GEMÜTSZUSTÄNDE "LESEN" - Das Potenzial eines Computers, der in der Lage ist, über textuelle Ausdrucksformen ein Benutzerprofil zu erstellen, erstreckt sich auch auf sensible und grundlegende Bereiche wie die psychische Gesundheit. Im Rahmen des europäischen Makroprojekts Remo (Researcher mental health observatory, ”Observatorium für psychische Gesundheit der Forscher”) an dem Fabio Crestani mitwirkt, wird die Fähigkeit des Computers, den Geisteszustand des Schreibers zu lesen, zur Überwachung des psychischen Gesundheitszustands von Forschern genutzt. Die Interviews und Fragebögen, denen sich die Freiwilligen regelmässig unterziehen, werden sowohl von Soziologen und Psychologen als auch von der Maschine ausgewertet. Auf diese Weise wird die menschliche Erfahrung und Zuverlässigkeit durch die Fähigkeit grosser Sprachmodelle verbessert, kleine emotionale Risse im Lexikon und in der Syntax oder vielleicht subtile Verbindungen zwischen scheinbar unzusammenhängenden Situationen zu erkennen.

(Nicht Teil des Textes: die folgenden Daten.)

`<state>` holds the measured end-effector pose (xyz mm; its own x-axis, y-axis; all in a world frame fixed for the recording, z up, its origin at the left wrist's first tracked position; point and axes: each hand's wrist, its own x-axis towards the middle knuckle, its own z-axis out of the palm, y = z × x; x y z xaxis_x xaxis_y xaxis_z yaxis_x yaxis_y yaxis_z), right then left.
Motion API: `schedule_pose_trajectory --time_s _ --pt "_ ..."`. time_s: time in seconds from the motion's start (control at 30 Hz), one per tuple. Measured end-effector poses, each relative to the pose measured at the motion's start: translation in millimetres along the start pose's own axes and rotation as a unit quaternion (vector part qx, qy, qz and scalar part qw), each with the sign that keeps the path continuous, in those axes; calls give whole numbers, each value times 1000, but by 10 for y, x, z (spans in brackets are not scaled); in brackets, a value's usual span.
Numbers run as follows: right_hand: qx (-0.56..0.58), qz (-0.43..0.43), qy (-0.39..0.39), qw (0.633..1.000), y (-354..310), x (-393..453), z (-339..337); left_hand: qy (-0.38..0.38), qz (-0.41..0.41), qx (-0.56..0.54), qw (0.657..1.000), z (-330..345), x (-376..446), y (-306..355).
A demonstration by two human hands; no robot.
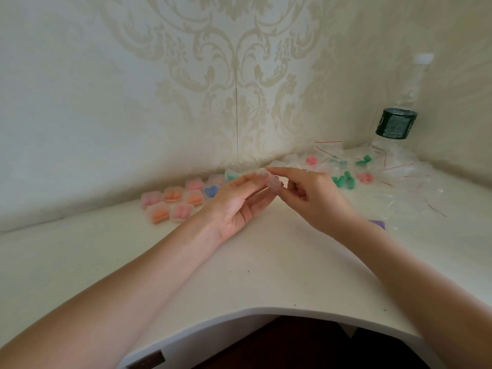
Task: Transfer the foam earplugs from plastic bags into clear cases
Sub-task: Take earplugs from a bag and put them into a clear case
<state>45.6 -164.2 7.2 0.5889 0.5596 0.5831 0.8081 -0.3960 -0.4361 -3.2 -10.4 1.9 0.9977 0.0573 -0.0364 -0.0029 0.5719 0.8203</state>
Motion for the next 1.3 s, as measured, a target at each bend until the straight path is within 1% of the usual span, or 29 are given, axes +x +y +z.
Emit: schedule_pose_trajectory --time_s 0.03,0.07,0.1,0.13,0.17,0.23,0.27,0.3,0.33,0.37,0.53,0.67,0.73,0.83,0.93,1.07,1.17,1.2,1.23,1.3 --pt "45 33 1 998 -16 -3 -4 13 33 70 997 -9 6 -1" --pt "99 74 -2 992 -30 -9 -2 37 76 156 984 -20 13 -2" --pt "144 113 -9 983 -49 -16 3 62 123 234 962 -24 16 0" --pt "179 149 -22 972 -51 -17 17 80 168 290 939 -31 19 -5" --pt "216 180 -38 959 -51 -20 30 85 204 319 922 -31 20 -16" --pt "290 232 -52 927 -56 -5 54 79 267 389 878 -42 29 -43" --pt "295 239 -50 924 -62 2 60 69 292 440 847 -45 28 -62" --pt "267 234 -48 934 -62 9 64 56 308 482 818 -44 21 -83" --pt "220 222 -50 949 -55 11 71 48 317 507 800 -39 10 -106" --pt "180 212 -56 959 -46 9 80 45 320 516 793 -26 -3 -121" --pt "149 202 -61 966 -8 14 93 40 322 526 786 -16 8 -144" --pt "124 186 -48 974 -5 12 95 38 323 549 770 -14 32 -165" --pt "120 186 -46 974 -7 13 91 40 321 549 770 -22 46 -171" --pt "144 212 -42 966 -26 31 87 32 329 563 757 -29 48 -179" --pt "182 253 -63 948 -43 44 58 25 339 581 740 -32 36 -182" --pt "171 253 -87 948 -50 37 33 19 338 594 730 -26 15 -172" --pt "149 233 -92 957 -18 29 24 6 320 589 742 6 -9 -155" --pt "145 231 -92 958 0 23 19 3 314 581 751 26 -15 -148" --pt "148 235 -90 957 17 20 14 6 304 560 771 51 -28 -135" --pt "182 253 -81 947 42 26 12 27 269 468 842 73 -41 -94"
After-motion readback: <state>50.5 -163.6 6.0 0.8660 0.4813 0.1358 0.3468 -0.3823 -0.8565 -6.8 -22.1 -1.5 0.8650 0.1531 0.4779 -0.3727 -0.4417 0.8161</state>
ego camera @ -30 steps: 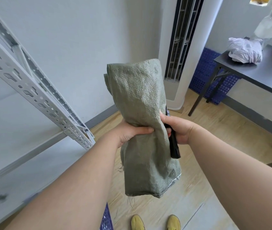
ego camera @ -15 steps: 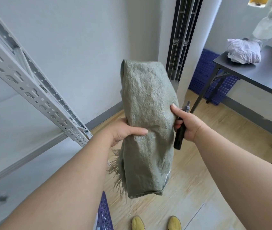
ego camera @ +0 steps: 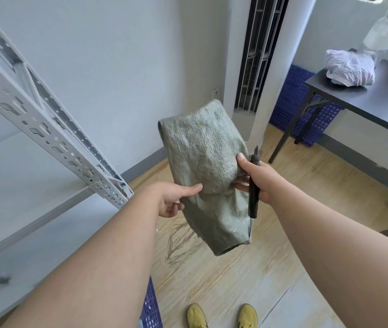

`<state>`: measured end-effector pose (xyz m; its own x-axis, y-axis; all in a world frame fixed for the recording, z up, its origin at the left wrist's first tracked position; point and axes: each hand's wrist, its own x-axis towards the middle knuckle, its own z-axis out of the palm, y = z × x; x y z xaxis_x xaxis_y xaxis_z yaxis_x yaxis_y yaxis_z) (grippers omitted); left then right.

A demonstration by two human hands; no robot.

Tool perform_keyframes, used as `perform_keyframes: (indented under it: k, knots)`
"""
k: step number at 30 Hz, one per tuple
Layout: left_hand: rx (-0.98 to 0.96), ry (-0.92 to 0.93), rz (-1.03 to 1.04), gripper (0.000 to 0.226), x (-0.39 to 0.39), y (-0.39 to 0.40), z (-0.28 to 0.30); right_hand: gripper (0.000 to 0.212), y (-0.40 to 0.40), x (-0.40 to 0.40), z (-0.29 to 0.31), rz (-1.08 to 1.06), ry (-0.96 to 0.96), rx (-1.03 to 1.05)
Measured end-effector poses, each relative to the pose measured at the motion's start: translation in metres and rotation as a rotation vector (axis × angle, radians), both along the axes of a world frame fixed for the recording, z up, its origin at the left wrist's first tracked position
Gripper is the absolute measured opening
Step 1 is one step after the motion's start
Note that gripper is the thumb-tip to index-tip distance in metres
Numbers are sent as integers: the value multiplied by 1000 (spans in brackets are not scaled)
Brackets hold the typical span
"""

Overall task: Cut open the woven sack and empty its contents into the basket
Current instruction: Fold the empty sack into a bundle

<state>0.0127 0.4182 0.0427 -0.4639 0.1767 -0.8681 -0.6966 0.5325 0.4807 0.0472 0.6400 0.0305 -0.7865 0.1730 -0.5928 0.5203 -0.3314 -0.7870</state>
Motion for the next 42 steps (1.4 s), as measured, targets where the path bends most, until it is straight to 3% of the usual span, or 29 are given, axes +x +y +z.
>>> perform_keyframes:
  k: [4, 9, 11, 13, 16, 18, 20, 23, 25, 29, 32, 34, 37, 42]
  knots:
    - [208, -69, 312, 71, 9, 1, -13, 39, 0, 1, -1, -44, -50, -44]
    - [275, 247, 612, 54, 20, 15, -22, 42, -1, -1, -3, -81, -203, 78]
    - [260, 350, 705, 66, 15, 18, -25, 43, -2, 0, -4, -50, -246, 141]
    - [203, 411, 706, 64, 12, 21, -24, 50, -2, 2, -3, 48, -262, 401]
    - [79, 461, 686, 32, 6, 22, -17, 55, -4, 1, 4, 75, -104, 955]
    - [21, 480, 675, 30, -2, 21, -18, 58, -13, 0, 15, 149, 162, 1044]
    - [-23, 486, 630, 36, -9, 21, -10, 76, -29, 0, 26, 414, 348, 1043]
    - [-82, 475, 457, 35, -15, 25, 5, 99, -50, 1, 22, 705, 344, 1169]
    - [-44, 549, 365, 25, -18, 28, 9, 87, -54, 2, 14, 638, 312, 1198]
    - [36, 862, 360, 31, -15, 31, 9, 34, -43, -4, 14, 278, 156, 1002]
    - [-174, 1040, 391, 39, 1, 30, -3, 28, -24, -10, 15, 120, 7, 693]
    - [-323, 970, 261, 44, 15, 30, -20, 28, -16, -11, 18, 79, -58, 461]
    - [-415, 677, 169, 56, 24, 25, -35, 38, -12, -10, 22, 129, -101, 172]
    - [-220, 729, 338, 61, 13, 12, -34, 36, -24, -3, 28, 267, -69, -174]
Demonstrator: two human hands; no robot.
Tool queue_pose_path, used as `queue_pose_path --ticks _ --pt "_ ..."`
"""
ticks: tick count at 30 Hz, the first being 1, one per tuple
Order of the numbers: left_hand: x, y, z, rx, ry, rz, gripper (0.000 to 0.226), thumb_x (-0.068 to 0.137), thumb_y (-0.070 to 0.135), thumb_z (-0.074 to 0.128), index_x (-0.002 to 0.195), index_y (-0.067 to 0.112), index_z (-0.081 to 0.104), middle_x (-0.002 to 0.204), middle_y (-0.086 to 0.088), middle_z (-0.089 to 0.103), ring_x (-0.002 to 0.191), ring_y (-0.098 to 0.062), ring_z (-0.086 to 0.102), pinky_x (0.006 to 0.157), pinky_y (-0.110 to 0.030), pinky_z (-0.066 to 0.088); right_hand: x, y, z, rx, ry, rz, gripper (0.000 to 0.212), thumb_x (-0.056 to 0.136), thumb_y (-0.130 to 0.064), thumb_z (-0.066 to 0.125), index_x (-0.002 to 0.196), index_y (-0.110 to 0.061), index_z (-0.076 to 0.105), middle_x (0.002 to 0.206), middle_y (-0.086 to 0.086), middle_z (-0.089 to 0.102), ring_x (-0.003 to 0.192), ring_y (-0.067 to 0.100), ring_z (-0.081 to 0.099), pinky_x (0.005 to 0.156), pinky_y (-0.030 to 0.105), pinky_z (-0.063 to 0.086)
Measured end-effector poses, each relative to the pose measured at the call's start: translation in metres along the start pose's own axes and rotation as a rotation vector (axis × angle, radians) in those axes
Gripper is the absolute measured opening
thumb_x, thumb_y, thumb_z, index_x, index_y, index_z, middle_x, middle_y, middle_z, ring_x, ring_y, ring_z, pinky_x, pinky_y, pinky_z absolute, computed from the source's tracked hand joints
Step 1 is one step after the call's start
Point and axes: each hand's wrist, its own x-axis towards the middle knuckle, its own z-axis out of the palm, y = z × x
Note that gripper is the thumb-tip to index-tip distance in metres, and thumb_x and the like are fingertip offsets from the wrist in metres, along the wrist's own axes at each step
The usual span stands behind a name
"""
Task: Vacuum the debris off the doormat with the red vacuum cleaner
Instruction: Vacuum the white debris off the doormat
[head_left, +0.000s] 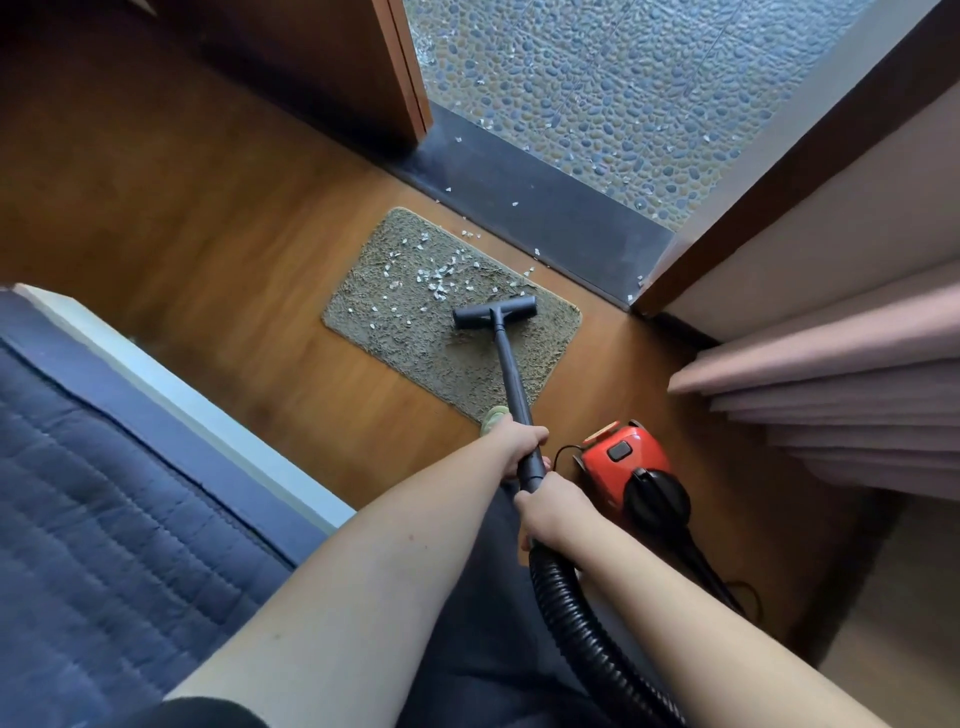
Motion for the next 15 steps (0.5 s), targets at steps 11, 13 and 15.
queue_pose_path --ticks 11,13,15 --pt "0.037 0.076 -0.012 0.040 0.002 0.005 0.036 0.086 0.000 0.056 0.115 0.009 0.037 0.089 -0.020 0.051 0.045 -0.024 0.054 0.041 -0.030 0.052 0.037 -0.063 -0.047 0.055 0.007 0.041 0.031 0.093 -0.021 0.047 0.119 -0.004 0.047 0.098 0.013 0.066 0.059 0.023 0.063 0.042 0.022 0.038" --pt "0.043 0.090 -0.014 0.059 0.011 0.004 0.037 0.085 0.001 0.057 0.116 0.008 0.038 0.097 -0.022 0.052 0.045 -0.025 0.055 0.041 -0.030 0.052 0.042 -0.075 -0.056 0.041 0.002 0.057 0.029 0.093 -0.021 0.048 0.117 -0.005 0.048 0.096 0.012 0.066 0.062 0.023 0.064 0.044 0.023 0.040" --pt "0.045 0.100 -0.016 0.064 0.007 -0.011 0.037 0.085 0.001 0.058 0.115 0.009 0.036 0.102 -0.024 0.052 0.046 -0.025 0.055 0.042 -0.031 0.054 0.045 -0.084 -0.063 0.037 -0.005 0.073 0.030 0.090 -0.021 0.049 0.116 -0.005 0.048 0.100 0.016 0.070 0.077 0.030 0.069 0.053 0.026 0.048"
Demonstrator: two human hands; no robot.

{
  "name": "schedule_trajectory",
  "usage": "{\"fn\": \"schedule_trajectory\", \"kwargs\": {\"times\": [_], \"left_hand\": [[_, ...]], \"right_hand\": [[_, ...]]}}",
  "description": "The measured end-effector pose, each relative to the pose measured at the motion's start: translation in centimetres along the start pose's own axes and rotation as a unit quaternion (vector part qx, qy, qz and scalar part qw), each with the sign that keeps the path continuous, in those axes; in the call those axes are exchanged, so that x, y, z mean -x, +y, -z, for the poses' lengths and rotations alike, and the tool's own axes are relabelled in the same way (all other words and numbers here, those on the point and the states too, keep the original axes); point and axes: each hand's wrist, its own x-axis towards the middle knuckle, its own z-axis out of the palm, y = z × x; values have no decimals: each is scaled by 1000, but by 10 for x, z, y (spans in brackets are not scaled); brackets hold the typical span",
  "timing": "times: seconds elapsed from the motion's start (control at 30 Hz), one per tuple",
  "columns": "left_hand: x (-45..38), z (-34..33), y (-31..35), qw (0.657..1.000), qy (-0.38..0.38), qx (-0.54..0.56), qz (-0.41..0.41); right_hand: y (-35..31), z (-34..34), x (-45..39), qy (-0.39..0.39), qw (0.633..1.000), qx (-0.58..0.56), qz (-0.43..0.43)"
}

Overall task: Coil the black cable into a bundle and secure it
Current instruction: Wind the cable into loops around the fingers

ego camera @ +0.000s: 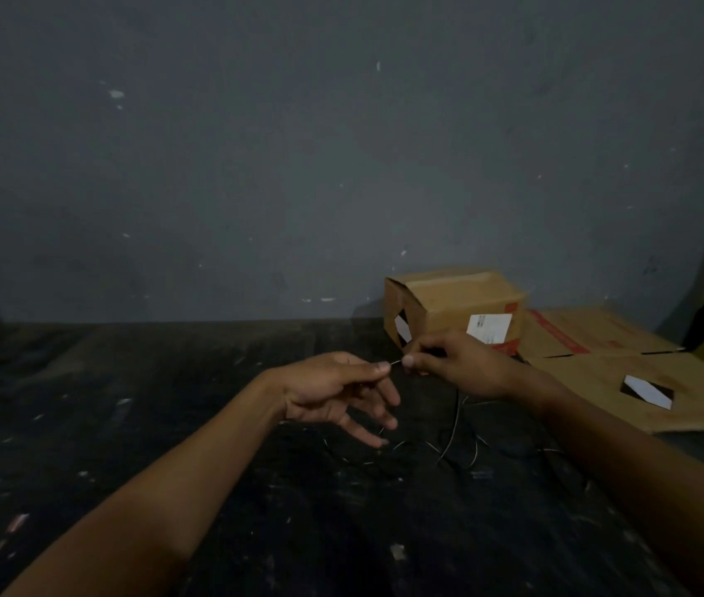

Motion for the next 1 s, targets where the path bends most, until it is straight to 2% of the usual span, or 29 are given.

In ähnlicher Weise zielt das Projekt eRisk, das 2017 in Zusammenarbeit mit zwei spanischen Universitäten gestartet wurde, auf die Früherkennung von Symptomen psychischen Unwohlseins wie Depressionen, Angstzuständen oder Essstörungen in Beiträgen in sozialen Netzwerken ab. Sobald das System einsatzbereit ist, können Systeme entwickelt werden, die der betroffenen Person helfen oder präventive Funktionen erfüllen.